KAFKA-13600: Kafka Streams - Fall back to most caught up client if no caught up clients exist #11760

tim-patterson · 2022-02-15T10:32:54Z

Unit test for case task assignment where no caught up nodes exist.
Existing unit and integration tests to verify no other behaviour has been changed

Committer Checklist (excluded from commit message)

Verify design and implementation
Verify test coverage and CI build status
Verify documentation (including upgrade notes)

… all other replicas are behind

…t can't be found

tim-patterson · 2022-02-15T10:33:46Z

@vvcephei

cadonna · 2022-02-15T11:24:20Z

Thank you for the PR @tim-patterson ! I going to have a look at it tomorrow!

cadonna

Thank you for the PR @tim-patterson !

I looked at the production code. I like your approach!

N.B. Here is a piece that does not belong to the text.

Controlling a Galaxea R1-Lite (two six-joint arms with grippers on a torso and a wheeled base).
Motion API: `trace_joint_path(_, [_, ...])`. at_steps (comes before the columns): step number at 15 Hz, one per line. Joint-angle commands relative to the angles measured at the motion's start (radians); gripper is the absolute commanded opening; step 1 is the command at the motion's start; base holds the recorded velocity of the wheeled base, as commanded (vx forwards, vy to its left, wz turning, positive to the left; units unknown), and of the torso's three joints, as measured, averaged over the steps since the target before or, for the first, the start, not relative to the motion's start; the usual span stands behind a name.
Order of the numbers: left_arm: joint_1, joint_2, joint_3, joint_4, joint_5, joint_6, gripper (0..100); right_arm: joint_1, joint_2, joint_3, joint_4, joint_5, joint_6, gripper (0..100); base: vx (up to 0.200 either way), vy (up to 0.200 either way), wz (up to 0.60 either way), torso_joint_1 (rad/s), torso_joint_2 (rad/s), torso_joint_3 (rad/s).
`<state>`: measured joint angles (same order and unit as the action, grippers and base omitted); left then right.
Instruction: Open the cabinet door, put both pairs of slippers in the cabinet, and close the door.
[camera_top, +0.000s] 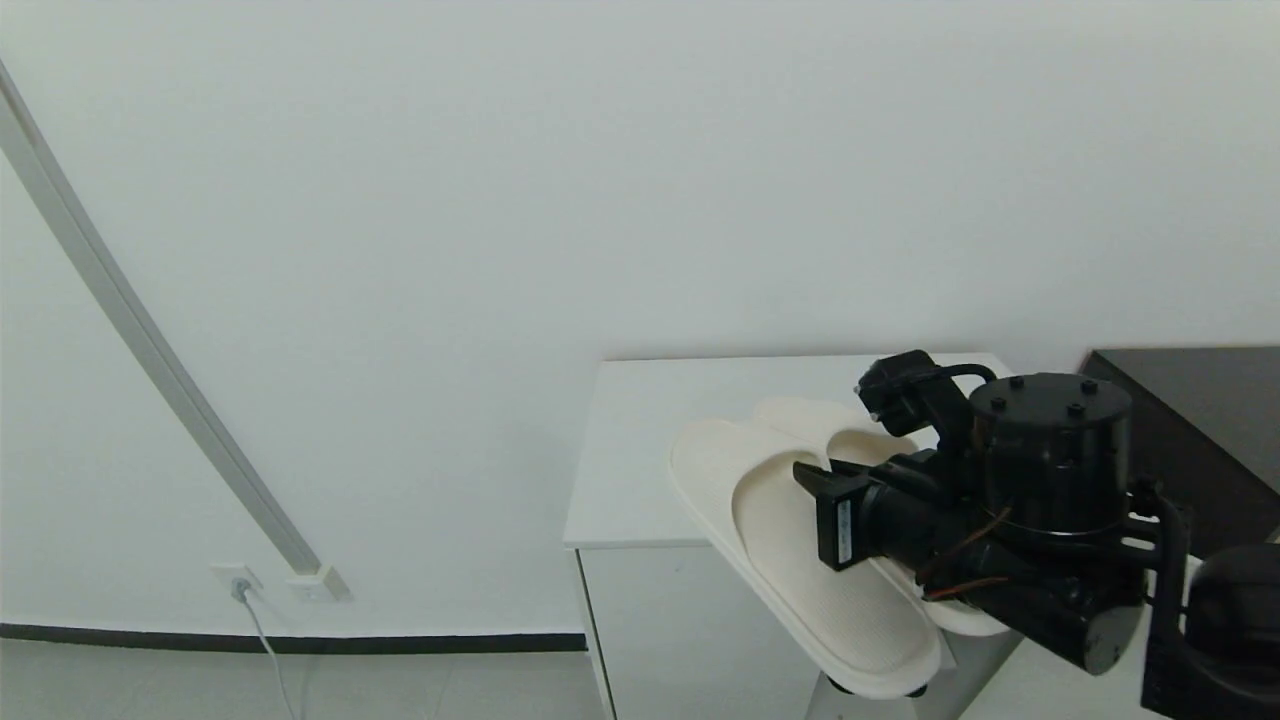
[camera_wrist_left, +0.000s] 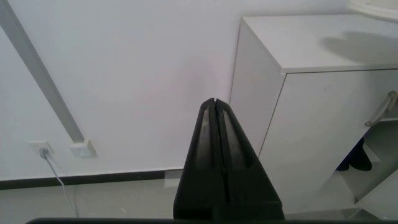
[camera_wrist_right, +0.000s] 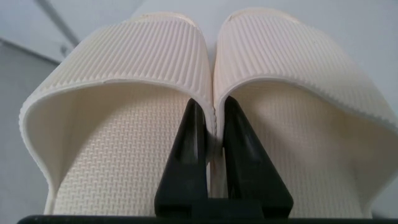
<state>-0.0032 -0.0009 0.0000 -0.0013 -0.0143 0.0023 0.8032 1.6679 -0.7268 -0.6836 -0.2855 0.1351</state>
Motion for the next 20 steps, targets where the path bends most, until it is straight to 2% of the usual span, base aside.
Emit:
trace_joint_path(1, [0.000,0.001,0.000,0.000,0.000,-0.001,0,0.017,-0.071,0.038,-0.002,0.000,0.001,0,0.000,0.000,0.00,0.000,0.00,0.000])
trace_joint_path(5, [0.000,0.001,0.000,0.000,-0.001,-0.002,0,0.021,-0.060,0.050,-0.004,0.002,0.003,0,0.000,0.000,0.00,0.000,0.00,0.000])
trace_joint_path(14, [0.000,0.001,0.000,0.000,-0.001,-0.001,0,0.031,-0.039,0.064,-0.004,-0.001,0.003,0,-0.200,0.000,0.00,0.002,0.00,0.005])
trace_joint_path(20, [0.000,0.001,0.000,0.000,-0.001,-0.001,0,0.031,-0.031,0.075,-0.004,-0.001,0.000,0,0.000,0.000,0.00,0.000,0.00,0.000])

I left some comments.

This or next week I will look at the test code.

cadonna · 2022-02-16T10:52:02Z

streams/src/main/java/org/apache/kafka/streams/processor/internals/assignment/TaskMovement.java

+                                                                                     final Map<UUID, ClientState> clientStates,
+                                                                                     final Map<TaskId, SortedSet<UUID>> tasksToCaughtUpClients,
+                                                                                     final Map<TaskId, List<UUID>> tasksToClientByLag) {
+        final List<UUID> taskClients = requireNonNull(tasksToClientByLag.get(task), "uninitialized map");


Suggested change

final List<UUID> taskClients = requireNonNull(tasksToClientByLag.get(task), "uninitialized map");

final List<UUID> taskClients = requireNonNull(tasksToClientByLag.get(task), "uninitialized list");

cadonna · 2022-02-16T11:53:17Z

streams/src/main/java/org/apache/kafka/streams/processor/internals/assignment/TaskMovement.java

+            if (sourceClient == null) {
+                sourceClient = caughtUpClientsByTaskLoad.poll(movement.task);
+            }
+
+            if (sourceClient == null) {
+                sourceClient = requireNonNull(
+                        mostCaughtUpEligibleClient(tasksToClientByLag, movement.task, movement.destination),
+                        "Tried to move task to more caught-up client but none exist"
                );
+            }

+            if (!clientStates.get(sourceClient).hasStandbyTask(movement.task)) {
+                // there's not a standby available to take over the task, so we'll schedule a warmup instead


This part of the code is a bit hard to read. After it is clear that there is a client with a standby after line 117 (if sourceClient != null), you could execute the content of the else branch on line 140. If there is no such client, then you can check for the caught up and most caught up client. Something like:

if (sourceClient != null) { swapStandbyAndActive(...) } else { sourceClient = caughtUpClientsByTaskLoad.poll(movement.task); if (sourceClient == null) { sourceClient = requireNonNull( mostCaughtUpEligibleClient(tasksToClientByLag, movement.task, movement.destination), "Tried to move task to more caught-up client but none exist" ); } moveActiveAndTryToWarmUp(...) } caughtUpClientsByTaskLoad.offerAll(asList(sourceClient, movement.destination));

I sort of originally did something like that , but a unit test caused a runtime assertion.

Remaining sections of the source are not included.